TASK REQUIREMENTS:
Copy out each line in the material below that has the word "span".
THE DATA Block Start
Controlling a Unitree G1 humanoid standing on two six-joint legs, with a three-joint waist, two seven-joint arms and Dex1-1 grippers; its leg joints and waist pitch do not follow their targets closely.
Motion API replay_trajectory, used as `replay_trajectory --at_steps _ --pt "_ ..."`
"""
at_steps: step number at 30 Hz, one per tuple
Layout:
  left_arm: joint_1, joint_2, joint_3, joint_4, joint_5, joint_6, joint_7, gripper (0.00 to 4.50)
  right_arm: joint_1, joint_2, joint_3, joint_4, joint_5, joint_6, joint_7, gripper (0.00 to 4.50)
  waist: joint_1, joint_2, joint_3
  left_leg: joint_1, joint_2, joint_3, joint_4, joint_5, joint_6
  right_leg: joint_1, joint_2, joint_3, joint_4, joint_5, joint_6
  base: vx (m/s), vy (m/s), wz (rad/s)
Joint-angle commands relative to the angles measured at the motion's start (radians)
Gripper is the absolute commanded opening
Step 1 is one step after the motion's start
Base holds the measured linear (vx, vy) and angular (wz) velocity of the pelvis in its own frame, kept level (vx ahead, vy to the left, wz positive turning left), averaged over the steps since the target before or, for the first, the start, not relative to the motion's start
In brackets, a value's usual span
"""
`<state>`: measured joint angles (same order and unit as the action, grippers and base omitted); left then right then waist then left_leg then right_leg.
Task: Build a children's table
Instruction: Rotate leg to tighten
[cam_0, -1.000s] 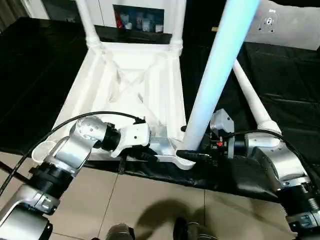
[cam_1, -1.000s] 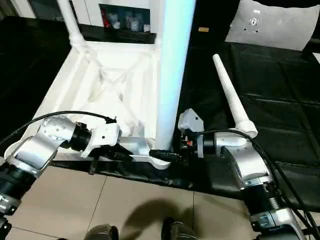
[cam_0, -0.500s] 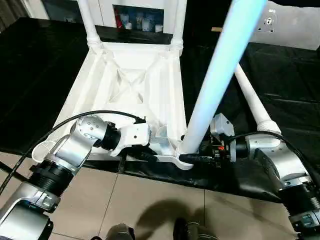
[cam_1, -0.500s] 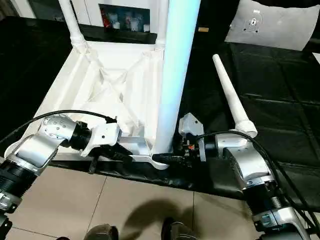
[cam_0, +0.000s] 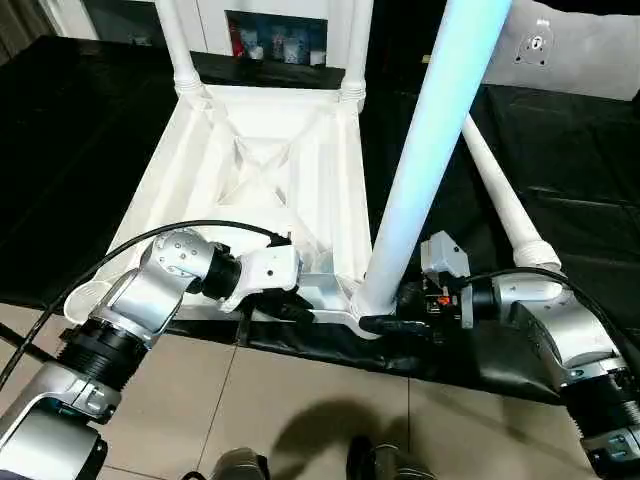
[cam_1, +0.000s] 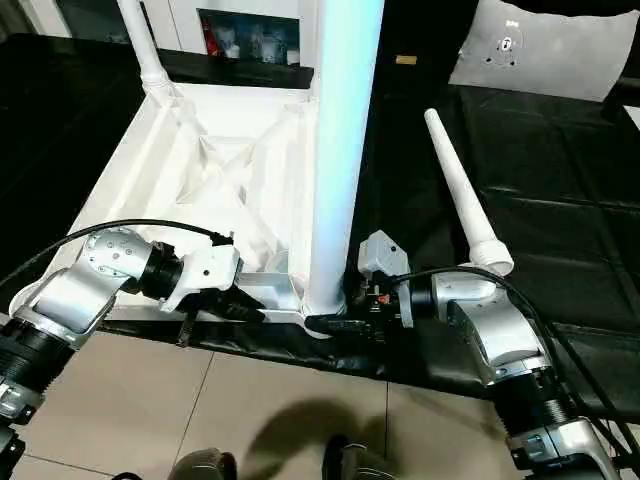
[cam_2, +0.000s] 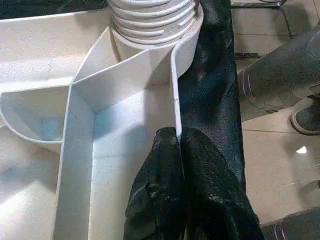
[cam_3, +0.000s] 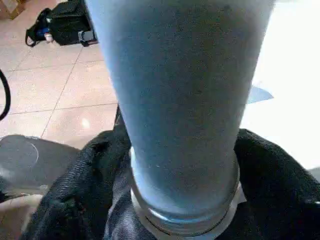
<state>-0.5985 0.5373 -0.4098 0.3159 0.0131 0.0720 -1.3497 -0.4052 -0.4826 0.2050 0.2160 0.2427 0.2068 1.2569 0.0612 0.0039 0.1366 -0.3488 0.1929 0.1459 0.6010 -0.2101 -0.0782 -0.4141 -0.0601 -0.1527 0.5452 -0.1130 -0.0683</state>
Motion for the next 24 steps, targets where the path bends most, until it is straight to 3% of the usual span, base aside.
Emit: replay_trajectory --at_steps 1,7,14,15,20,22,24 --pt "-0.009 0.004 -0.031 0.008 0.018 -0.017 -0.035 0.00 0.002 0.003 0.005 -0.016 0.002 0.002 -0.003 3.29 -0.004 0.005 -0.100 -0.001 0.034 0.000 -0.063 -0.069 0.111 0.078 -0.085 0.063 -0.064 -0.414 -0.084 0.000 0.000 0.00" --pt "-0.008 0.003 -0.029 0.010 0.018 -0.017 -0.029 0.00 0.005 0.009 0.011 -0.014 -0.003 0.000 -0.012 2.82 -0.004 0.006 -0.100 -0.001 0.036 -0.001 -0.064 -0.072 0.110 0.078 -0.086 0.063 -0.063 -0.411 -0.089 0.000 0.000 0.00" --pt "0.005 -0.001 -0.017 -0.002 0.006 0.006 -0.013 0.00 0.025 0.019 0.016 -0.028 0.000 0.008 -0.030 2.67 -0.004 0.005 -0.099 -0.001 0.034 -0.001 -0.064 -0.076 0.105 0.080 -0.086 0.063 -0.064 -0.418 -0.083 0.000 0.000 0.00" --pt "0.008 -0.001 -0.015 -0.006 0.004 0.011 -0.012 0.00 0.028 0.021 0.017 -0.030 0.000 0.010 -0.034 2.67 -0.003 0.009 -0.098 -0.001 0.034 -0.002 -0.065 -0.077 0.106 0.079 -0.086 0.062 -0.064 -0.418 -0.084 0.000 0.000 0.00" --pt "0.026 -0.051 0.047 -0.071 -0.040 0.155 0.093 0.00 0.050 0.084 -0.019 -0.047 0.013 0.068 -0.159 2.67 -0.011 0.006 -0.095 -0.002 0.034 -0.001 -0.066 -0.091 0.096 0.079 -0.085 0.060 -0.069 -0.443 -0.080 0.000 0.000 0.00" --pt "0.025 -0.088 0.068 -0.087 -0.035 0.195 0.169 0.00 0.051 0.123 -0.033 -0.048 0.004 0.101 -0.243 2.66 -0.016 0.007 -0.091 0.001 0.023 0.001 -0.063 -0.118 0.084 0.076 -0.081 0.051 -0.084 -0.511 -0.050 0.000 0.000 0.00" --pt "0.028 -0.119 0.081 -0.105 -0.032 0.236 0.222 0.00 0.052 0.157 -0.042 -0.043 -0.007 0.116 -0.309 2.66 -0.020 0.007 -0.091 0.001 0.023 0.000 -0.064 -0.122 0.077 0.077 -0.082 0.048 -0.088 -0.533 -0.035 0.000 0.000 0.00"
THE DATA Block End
ANSWER AREA:
In brackets, a value's usual span
Motion for the next 24 steps, targets where the path bends most, until it is straight to 3% of the usual span, base aside.

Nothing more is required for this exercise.